Cloud connectivity definition
In plain terms, cloud connectivity is how your organization's infrastructure communicates with cloud service providers. More precisely, it refers to the network links, protocols, and services that establish reliable, secure data paths between your infrastructure and your cloud service providers, whether those resources live in public cloud environments like Microsoft Azure, Google Cloud, and AWS, or in private clouds that your team manages directly. Virtual private cloud connectivity, for example, allows access to a private cloud environment within a public cloud infrastructure, giving organizations isolated network space without maintaining their own physical data centers.

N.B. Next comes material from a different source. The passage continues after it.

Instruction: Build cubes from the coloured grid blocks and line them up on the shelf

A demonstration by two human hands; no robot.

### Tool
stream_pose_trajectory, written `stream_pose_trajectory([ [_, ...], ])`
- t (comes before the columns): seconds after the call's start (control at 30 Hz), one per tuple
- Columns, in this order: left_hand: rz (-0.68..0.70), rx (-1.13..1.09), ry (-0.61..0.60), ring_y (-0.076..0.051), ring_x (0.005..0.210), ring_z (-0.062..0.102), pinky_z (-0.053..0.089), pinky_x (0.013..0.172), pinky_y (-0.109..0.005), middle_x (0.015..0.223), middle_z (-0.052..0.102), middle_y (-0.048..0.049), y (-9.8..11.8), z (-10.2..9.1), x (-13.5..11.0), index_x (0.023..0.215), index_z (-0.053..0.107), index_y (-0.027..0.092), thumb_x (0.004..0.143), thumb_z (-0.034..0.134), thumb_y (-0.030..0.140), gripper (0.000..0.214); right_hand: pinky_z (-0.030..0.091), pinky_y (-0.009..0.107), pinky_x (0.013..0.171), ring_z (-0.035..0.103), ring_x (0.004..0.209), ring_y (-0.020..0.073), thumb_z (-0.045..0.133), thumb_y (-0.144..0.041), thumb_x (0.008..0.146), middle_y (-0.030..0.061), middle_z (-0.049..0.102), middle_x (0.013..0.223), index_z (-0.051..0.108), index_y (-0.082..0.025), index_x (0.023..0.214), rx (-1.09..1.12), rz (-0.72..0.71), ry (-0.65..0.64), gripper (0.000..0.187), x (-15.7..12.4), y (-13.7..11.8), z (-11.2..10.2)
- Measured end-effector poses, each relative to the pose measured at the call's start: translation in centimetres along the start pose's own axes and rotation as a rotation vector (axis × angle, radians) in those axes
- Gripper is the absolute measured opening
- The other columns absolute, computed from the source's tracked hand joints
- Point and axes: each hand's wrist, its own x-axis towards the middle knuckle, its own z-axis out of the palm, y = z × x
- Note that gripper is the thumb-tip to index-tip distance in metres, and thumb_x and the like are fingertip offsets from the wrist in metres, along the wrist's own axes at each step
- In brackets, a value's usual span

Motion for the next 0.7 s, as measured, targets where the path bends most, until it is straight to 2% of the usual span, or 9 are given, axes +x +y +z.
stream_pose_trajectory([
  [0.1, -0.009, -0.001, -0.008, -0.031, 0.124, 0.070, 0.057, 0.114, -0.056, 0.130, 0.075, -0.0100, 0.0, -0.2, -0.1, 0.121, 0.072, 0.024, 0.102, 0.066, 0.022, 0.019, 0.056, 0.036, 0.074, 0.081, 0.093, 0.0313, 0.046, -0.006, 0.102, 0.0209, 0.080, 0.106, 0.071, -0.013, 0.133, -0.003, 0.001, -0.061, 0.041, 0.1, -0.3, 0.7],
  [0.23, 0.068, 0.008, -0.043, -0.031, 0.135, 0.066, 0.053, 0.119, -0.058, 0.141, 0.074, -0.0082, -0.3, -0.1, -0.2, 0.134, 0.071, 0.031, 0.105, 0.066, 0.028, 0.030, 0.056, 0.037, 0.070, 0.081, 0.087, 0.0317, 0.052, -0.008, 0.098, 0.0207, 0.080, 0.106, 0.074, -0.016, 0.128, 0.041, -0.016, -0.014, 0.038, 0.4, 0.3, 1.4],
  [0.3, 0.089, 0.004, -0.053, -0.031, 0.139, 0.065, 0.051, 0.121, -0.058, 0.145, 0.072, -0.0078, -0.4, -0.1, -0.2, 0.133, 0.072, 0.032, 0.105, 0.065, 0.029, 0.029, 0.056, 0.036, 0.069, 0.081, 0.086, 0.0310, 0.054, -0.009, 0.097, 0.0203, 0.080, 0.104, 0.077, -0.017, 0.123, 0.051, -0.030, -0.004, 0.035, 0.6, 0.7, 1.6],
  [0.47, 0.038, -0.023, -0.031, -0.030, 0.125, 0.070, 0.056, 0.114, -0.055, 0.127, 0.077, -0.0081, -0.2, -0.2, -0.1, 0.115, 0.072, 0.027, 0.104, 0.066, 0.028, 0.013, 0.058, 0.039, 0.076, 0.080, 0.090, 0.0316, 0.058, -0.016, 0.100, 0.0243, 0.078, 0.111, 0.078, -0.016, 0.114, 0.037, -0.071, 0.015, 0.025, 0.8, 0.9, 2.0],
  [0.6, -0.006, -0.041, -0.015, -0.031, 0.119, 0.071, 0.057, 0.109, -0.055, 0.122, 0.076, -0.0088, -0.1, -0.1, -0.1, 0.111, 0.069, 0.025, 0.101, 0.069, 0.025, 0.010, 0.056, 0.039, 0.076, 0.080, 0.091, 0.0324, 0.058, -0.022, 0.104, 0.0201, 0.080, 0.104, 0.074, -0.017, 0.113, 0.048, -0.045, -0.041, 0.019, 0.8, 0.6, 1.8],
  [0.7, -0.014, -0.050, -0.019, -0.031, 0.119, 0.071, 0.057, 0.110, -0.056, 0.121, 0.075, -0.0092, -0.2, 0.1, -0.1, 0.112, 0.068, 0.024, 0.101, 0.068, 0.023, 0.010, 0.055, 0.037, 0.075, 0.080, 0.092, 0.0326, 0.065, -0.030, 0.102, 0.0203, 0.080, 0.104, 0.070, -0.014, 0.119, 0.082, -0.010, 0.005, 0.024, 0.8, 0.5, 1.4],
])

A connectivity cloud model gives your organization a consistent way to reach public or private clouds, access cloud storage, and move data between environments without relying on unpredictable internet paths. The strength of that cloud connection has a direct impact on application performance, data security, and how efficiently your teams operate across a distributed environment.
Why cloud connectivity matters for modern IT
Enterprise IT teams are under constant pressure to deliver faster application performance, support distributed teams, and maintain strict security and compliance standards, and cloud connectivity sits at the center of all three priorities. As organizations move more workloads into public cloud environments and consume a wider range of cloud services, the reliability of every cloud connection between your infrastructure and your cloud service providers becomes a factor in how well your business operates.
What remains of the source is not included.